--- Brief ---
When you find the line with "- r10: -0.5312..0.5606" among the records below, reproduce it and each line after it exactly, ending with the line with "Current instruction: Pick".

--- Source data ---
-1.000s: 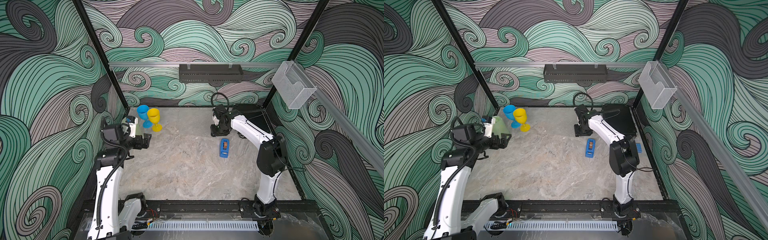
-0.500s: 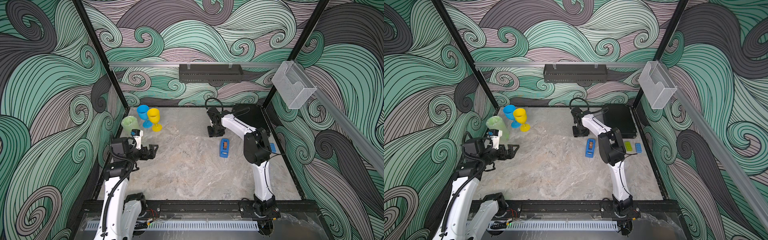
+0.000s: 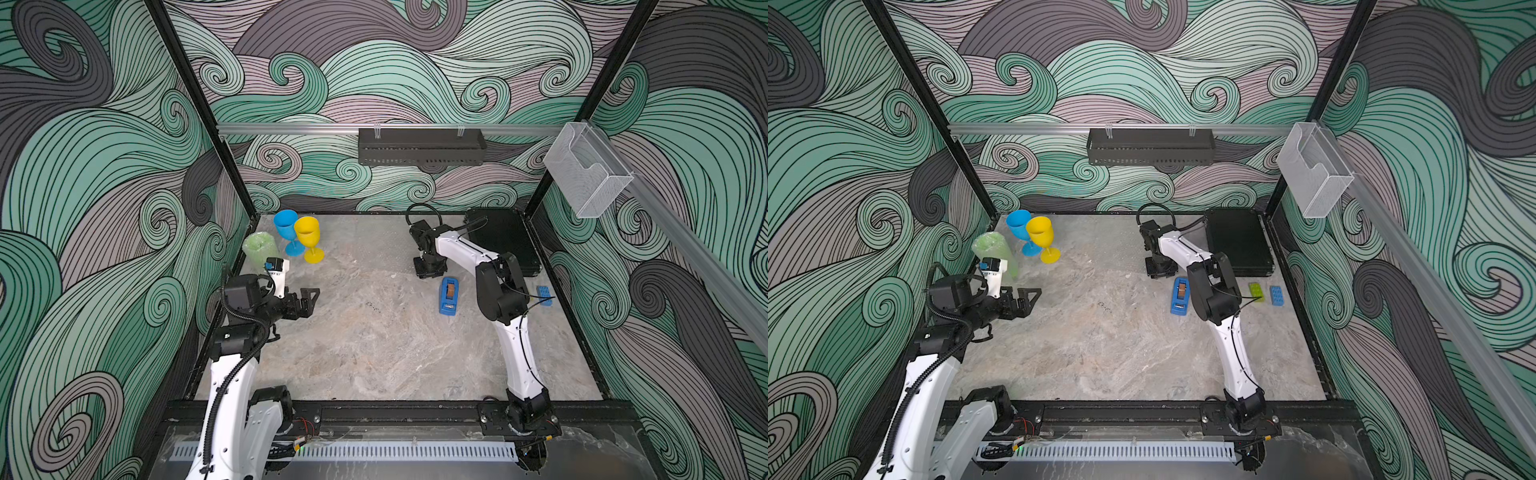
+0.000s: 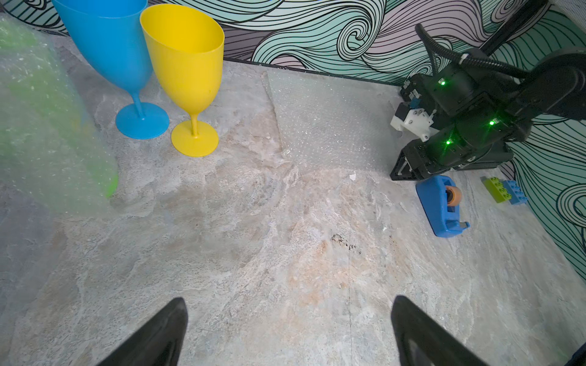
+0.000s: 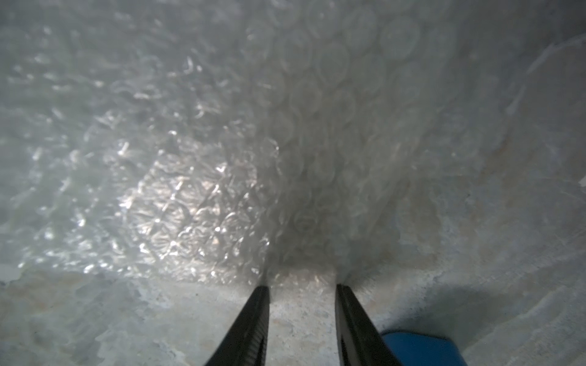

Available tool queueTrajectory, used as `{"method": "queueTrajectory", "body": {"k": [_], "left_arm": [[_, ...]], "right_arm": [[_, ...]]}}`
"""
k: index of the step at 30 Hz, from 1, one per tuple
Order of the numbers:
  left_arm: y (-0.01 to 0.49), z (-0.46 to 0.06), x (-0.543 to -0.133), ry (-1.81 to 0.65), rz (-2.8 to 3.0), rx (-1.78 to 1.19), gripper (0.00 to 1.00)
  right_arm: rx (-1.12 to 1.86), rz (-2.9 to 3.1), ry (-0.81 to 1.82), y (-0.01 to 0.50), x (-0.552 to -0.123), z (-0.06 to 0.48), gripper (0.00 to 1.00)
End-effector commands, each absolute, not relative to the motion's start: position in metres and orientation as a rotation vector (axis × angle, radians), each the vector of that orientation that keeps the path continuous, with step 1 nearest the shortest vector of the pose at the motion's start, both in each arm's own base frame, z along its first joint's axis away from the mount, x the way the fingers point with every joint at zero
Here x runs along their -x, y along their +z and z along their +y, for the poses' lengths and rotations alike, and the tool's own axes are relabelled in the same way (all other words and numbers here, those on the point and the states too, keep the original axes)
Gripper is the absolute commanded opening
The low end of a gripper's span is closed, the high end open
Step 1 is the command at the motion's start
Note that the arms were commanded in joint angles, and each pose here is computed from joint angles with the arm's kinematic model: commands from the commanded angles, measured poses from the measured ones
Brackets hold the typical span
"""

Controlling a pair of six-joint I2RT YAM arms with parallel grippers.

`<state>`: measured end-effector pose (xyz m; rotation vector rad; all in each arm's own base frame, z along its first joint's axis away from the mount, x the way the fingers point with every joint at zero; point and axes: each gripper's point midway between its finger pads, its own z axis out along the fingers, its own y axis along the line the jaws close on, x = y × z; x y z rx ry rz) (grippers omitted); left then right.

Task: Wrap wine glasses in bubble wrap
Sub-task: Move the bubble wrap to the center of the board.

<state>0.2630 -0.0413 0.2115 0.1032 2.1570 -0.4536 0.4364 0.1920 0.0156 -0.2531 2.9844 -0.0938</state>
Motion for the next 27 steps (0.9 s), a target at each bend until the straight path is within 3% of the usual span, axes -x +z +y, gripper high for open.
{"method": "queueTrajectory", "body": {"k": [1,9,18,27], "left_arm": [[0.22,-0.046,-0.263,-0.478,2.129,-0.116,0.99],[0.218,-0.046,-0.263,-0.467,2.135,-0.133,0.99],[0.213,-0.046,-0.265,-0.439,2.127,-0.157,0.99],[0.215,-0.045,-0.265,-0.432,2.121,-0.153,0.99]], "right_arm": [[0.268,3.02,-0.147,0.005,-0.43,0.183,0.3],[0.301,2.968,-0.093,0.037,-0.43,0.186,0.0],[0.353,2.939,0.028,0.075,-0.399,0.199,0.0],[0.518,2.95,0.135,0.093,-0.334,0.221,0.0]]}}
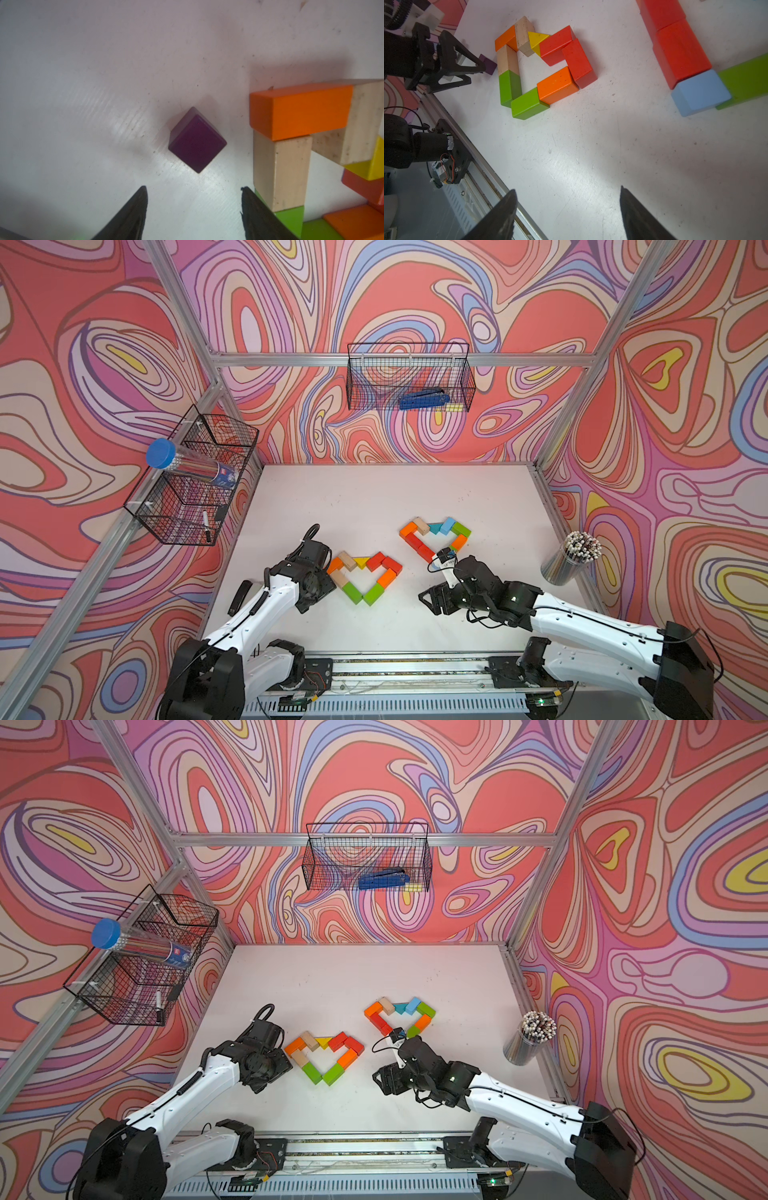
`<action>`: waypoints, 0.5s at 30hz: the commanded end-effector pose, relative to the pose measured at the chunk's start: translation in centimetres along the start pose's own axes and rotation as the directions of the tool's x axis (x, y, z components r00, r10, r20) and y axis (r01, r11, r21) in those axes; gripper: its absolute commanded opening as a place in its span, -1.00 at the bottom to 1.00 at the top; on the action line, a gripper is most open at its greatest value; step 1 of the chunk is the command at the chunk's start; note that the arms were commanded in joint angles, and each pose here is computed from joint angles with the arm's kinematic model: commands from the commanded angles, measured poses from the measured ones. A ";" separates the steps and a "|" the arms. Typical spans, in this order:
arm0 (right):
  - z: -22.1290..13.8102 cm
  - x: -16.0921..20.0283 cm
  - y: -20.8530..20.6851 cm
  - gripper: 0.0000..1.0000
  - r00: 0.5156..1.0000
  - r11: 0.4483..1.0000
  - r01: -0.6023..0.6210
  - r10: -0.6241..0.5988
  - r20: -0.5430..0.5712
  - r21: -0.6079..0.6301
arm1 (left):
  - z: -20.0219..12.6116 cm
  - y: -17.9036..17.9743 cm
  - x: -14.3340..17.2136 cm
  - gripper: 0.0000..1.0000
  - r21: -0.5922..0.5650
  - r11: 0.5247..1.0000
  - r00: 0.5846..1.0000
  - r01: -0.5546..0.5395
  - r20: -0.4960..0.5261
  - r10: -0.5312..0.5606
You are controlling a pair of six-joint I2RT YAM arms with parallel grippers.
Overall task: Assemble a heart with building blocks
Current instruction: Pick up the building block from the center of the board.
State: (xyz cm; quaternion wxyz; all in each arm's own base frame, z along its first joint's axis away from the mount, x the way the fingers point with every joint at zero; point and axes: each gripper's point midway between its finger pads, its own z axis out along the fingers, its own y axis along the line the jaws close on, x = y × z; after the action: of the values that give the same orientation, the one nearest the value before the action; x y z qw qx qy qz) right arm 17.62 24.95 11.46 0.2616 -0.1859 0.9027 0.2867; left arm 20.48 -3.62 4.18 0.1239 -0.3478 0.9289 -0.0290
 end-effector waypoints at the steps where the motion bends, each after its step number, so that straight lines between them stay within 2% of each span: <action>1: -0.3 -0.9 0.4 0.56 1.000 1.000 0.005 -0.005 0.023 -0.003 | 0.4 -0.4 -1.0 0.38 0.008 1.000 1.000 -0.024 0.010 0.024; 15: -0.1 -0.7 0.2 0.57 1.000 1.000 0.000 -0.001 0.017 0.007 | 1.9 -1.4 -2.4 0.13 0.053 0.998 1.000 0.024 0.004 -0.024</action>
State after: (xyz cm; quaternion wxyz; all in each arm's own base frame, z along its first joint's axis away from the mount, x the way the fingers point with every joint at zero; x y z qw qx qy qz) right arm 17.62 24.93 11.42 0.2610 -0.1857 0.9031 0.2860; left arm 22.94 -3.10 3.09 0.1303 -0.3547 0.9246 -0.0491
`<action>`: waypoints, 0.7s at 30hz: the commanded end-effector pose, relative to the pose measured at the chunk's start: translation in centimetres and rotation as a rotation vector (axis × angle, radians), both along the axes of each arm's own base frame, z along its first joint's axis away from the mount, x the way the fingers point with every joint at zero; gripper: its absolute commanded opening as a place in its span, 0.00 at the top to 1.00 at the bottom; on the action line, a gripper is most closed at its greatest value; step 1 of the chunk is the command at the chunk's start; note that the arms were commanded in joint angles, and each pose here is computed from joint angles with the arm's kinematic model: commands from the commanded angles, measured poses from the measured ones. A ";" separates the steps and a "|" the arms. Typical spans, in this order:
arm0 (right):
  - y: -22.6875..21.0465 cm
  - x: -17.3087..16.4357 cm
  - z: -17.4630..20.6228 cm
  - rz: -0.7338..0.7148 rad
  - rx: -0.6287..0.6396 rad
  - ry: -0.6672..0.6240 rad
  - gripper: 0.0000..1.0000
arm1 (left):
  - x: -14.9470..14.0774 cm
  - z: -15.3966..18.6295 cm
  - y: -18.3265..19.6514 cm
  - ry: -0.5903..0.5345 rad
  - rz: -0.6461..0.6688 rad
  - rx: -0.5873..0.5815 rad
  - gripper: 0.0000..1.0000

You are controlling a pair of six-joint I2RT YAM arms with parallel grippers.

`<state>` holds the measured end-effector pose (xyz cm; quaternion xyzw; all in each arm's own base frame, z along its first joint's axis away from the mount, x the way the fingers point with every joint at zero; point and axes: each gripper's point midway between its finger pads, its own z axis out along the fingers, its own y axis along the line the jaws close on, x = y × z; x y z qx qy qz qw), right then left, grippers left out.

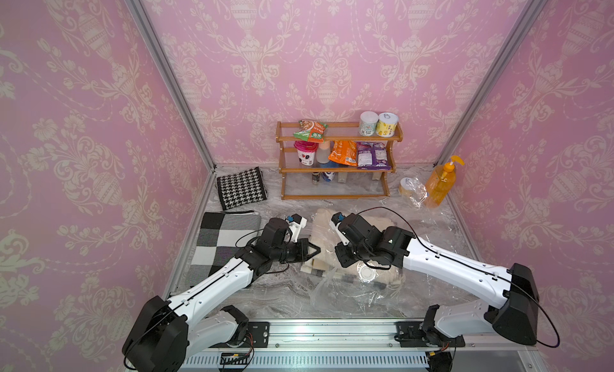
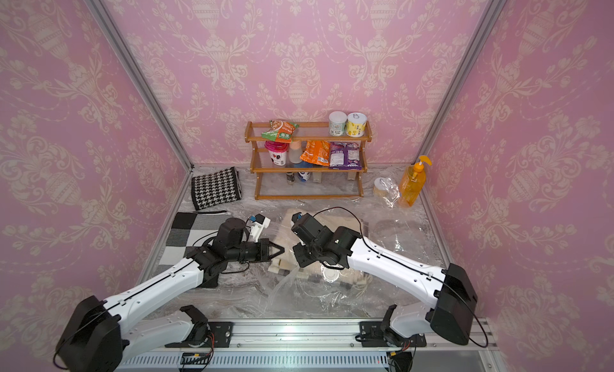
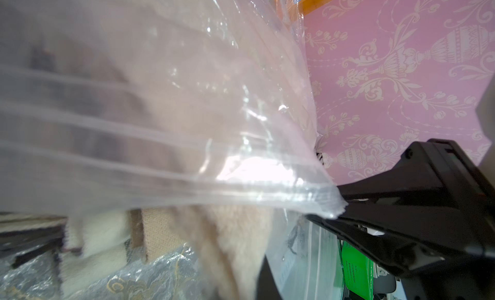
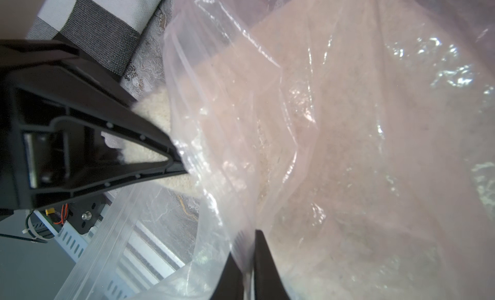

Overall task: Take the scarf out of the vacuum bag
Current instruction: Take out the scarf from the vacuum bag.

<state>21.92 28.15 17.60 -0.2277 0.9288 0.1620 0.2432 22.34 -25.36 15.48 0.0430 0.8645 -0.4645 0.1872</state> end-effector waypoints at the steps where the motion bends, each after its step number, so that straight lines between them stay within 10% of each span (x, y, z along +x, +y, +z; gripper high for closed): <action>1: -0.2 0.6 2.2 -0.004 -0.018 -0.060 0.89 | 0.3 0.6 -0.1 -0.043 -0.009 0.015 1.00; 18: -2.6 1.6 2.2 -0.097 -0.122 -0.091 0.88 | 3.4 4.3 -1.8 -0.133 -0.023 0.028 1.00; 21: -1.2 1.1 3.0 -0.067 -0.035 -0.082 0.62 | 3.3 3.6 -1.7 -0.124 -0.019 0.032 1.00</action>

--- Answer space ---
  - r10: -0.5312..0.5606
You are controlling a pair of six-joint I2RT YAM arms with parallel grippers.
Overall task: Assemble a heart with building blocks
Current instruction: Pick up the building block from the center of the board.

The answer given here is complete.